The U.S. Census Bureau released data from its American Community Survey for Fairfield County and its biggest cities Thursday.
The U.S. Census Bureau released data from its American Community Survey for Fairfield County and its biggest cities Thursday. Photo Credit: U.S. Census Bureau, Public Information Office

FAIRFIELD COUNTY, Conn. – More residents in Fairfield County were living below the federal poverty level and without health insurance in 2012 compared with recent years, according to the U.S. Census Bureau.

The Census Bureau released data from its 2012 American Community Survey on Thursday. The numbers included the number of residents without health insurance and those living with incomes below the federal poverty level.

The federal poverty level is adjusted each year based on economic trends, and is determined by a sliding scale based on the number of people in a household. For example, the guideline for a family of four in 2013 is an income of $23,550 per year.

In 2012, an estimated 372,000 people in Connecticut lived in households with an income below the federal poverty line, or 10.7 percent of the population. Among those, 117,000 were under 18, or 14.8 percent of all children in the state. Both of those rates increased significantly from 2008, when 9.3 percent of all people and 12.6 percent of children lived below the poverty line.
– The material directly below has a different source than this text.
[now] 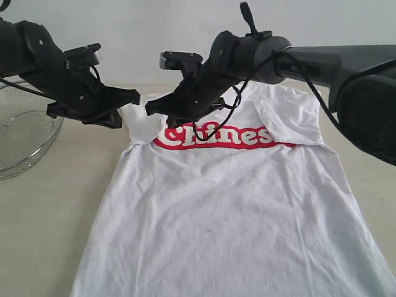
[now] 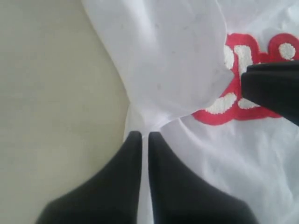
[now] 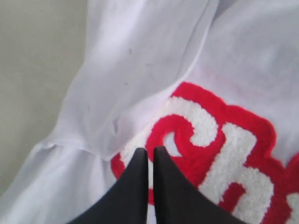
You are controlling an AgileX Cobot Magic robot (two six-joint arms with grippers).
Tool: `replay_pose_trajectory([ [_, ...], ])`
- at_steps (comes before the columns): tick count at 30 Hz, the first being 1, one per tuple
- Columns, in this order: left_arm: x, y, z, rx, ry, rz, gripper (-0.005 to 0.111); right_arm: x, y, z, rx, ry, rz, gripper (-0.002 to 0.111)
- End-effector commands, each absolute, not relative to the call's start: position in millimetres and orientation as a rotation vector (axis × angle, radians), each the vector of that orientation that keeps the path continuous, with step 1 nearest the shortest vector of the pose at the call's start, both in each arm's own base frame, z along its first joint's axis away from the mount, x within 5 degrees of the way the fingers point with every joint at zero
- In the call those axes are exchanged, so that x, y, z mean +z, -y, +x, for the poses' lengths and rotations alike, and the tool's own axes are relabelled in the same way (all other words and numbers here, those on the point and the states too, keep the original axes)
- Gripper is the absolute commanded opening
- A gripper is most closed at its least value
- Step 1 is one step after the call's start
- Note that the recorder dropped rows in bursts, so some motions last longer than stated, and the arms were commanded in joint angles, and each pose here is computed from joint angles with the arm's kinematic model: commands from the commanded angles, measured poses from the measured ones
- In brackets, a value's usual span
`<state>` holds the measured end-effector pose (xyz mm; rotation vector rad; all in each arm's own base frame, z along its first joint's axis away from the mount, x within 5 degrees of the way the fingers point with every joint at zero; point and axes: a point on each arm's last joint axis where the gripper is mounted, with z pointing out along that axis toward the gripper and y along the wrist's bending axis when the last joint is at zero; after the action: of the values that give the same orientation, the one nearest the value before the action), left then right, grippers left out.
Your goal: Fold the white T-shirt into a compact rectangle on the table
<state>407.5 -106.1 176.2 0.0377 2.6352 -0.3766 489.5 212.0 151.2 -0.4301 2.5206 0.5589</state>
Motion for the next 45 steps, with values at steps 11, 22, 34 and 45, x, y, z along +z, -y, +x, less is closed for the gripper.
replay_pose_trajectory([
  [11, 179, 113, 414, -0.450, -2.574, 0.078, 0.005, 176, -161, 473, 0.478, -2.664, -0.379, 0.000],
  [22, 156, 130, 460, -0.536, -2.561, 0.142, 0.005, 207, -115, 380, 0.428, -2.589, -0.285, 0.000],
  [34, 135, 150, 491, -0.578, -2.556, 0.212, 0.005, 219, -93, 297, 0.398, -2.563, -0.268, 0.000],
  [45, 118, 190, 478, -0.596, -2.589, 0.324, 0.005, 238, -90, 291, 0.383, -2.481, -0.295, 0.000],
])
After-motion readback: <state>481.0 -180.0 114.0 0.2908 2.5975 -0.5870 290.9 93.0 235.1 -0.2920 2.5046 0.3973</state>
“We need to look at all of the contributing factors—state and federal programs and taxes, the federal minimum wage, and employers that need to offer higher wages and benefits,” said Jillian Gilchrest, policy director for the Connecticut Association for Human Services, a statewide advocacy group.

The Census Bureau also released city-by-city data for all cities with more than 65,000 residents. Of the four Fairfield County towns that qualified, Bridgeport had the highest poverty rate, with 25.3 percent of residents and 37.6 percent of those under 18 under the threshold.

Norwalk had the second-highest rates (10.3 percent total, 13 percent of children), followed by Danbury (9.3 percent, 11 percent of children) and Stamford (7.7 percent, 9.7 percent of children). Fairfield County’s overall poverty rate was 8.9 percent overall and 11 percent for those under 18, both slightly higher than in 2008.

About 9.1 percent of Connecticut residents did not have health insurance in 2012, which was not a statistically significant increase from the year before. But the number of children without coverage rose over the last year, from 2.9 percent in 2011 to 3.8 percent in 2012.

“The apparent increase in uninsured children over this one-year period is concerning and surprising, given that we’ve seen thousands more uninsured children enrolling in the HUSKY health insurance program,” said Sharon Langer, senior policy fellow at Connecticut Voices for Children.

Norwalk was the Connecticut city with the biggest change in uninsured rate, especially among children. An estimated 14 percent of Norwalk residents under 18 did not have health insurance in 2012, compared with just 3.5 percent in 2011. The city’s overall uninsured rate climbed from 12.1 percent to 15.1 percent.

Countywide, the percentage of people without health insurance in 2012 was 11.4 percent, a statistically insignificant change compared to the last year. But among children the rate climbed from 3.2 percent to 5.1 percent in Fairfield County year-to-year.

Bridgeport had the highest uninsured rate in Fairfield County, with 23.4 percent of its residents and 8.5 percent of its children without coverage in 2012. Danbury was next with 18.4 percent of all residents uninsured and a 2.4 percent rate for those under 18. About 15.2 percent of all Stamford residents and 8.9 percent of children in the city were also uninsured.

But advocates such as Frances Padilla, president of the Universal Health Care Foundation of Connecticut, expect the number of uninsured residents to go down soon, with the opening of Access Health CT, the state’s healthcare exchange set up under the Affordable Care Act. The exchange will allow residents without employer-paid healthcare to buy packages at rates set by the exchange.

“This is the state’s opportunity to level some of the disparities we see and our foundation stands ready to help in making sure the next phase of the Affordable Care Act brings much–needed relief to hard-working families,” Padilla said.